‘I’m a Dad and I’m scared.’
It’s how Sir John Kirwan starts Stand By Me, a sentence and situation that many parents of teenagers will instantly relate to. It’s a sentence that also sums up the follow up to Sir John’s 2010 best-selling All Blacks Don’t Cry. Plain simple language with the complexity of anxiety and depression broken down succinctly.
Stand By Me is a guide for any parent who suspects a child or teenager may have or be showing signs of anxiety or depression. Sir John mostly plays the role of parent asking and posing questions with the advice, answers and insights provided by Wellington based husband and wife psychologists, Dr Elliot Bell and Kirsty Louden-Bell. This is mixed with verbatim’s from parents and children who have been through the battle adding a real life aspect to the book.
The unsung hero is writer Margie Thomson whose ability to break the tricky topic into layman’s language, balancing all of the components to keep the pace and flow of the book humming while delivering valuable information is a true and under-rated skill.
There are several clear messages in the book. Thanks in large part to Sir John’s work over the last decade New Zealanders have started to talk more openly about depression. But it still carries a lot of stigma and the voices that highlight that most are those of the parents and children whose stories are sprinkled throughout the book.
Teenager Sophia says “It’s like a title you’re given … people think that depression is something you can control. It’s like ‘snap out of it’. Christie is the mother of a teenage sufferer and says we still have a way to go to de-stigmatise depression adding ‘when it happens to us, we mustn’t feel that we’re weak or to blame.’
What’s delivered is a rich resource to draw on. It includes a roadmap of warning signs, advice on how to broach the subject with your teen, a variety of tips such as how and what to look for in choosing a professional for help, questions to ask that professional, explanations of the treatments available, how to approach medication, the role of the parent and more.
Out of it all, any parent or teenager who reads the book has a good chance of understanding that they are not alone. That depression is an illness that can be treated. That there are a variety of ways to get help and be helped.
As the first book did, Stand By Me is strong on the role hope has to play. The importance of finding hope for parents and teenagers struggling with depression, where to find it, how to hang onto it and ways to nurture it.

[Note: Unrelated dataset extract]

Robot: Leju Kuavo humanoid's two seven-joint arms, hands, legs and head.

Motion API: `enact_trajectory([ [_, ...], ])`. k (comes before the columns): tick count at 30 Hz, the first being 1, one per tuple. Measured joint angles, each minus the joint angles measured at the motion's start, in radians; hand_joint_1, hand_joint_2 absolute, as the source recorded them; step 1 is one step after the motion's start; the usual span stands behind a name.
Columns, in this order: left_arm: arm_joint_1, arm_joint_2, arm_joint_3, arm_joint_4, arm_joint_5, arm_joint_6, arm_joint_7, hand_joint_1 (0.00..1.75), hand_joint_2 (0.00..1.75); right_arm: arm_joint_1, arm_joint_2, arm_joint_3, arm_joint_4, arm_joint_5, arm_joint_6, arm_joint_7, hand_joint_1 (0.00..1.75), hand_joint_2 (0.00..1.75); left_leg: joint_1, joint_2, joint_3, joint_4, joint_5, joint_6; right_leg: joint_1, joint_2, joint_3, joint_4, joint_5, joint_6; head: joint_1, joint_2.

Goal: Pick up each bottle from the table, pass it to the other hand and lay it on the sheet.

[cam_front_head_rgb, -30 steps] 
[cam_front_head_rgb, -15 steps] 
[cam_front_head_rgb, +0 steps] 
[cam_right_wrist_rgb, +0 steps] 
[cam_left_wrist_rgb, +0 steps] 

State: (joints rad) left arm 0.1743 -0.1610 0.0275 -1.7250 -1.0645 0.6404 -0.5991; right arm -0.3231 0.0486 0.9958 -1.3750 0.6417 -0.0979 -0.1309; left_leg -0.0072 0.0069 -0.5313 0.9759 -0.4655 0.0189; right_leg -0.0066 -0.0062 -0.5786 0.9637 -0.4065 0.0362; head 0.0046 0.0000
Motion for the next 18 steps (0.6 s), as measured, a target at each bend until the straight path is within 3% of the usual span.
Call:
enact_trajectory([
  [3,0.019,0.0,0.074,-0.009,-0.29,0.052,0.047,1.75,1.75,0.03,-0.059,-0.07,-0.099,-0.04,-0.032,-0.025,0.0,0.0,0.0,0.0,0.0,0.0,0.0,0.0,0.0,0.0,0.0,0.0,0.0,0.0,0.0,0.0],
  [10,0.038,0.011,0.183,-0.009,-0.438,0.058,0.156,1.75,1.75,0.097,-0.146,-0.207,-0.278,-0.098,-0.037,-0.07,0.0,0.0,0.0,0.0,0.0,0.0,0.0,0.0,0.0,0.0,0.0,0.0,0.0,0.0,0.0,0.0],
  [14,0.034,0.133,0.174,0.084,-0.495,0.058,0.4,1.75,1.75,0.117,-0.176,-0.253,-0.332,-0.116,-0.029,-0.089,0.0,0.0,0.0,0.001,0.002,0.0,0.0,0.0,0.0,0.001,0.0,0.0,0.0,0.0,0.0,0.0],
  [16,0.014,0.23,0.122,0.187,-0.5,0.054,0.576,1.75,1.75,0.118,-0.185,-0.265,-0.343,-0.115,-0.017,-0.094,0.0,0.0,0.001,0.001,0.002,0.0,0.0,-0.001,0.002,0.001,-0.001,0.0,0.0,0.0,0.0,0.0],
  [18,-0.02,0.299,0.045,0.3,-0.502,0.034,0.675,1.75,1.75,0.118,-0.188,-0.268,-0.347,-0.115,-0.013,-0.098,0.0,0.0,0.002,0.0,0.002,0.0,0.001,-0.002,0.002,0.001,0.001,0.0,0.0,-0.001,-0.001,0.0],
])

And if hope is absent, the message is clear, keep trying for it, keep looking for it.
The teenager of today can be a tough customer for many parents to reach, understand and relate to. Social media, technology and the immediacy of everything are part of their daily life although often foreign concepts to many parents. The task of connecting and then caring and conveying that to a teenager with depression or anxiety issues is an awfully tough assignment.
The team behind Stand By Me has successfully delivered practical help, comfort and hope for parents in that situation. Bravo to all who made Stand By Me possible.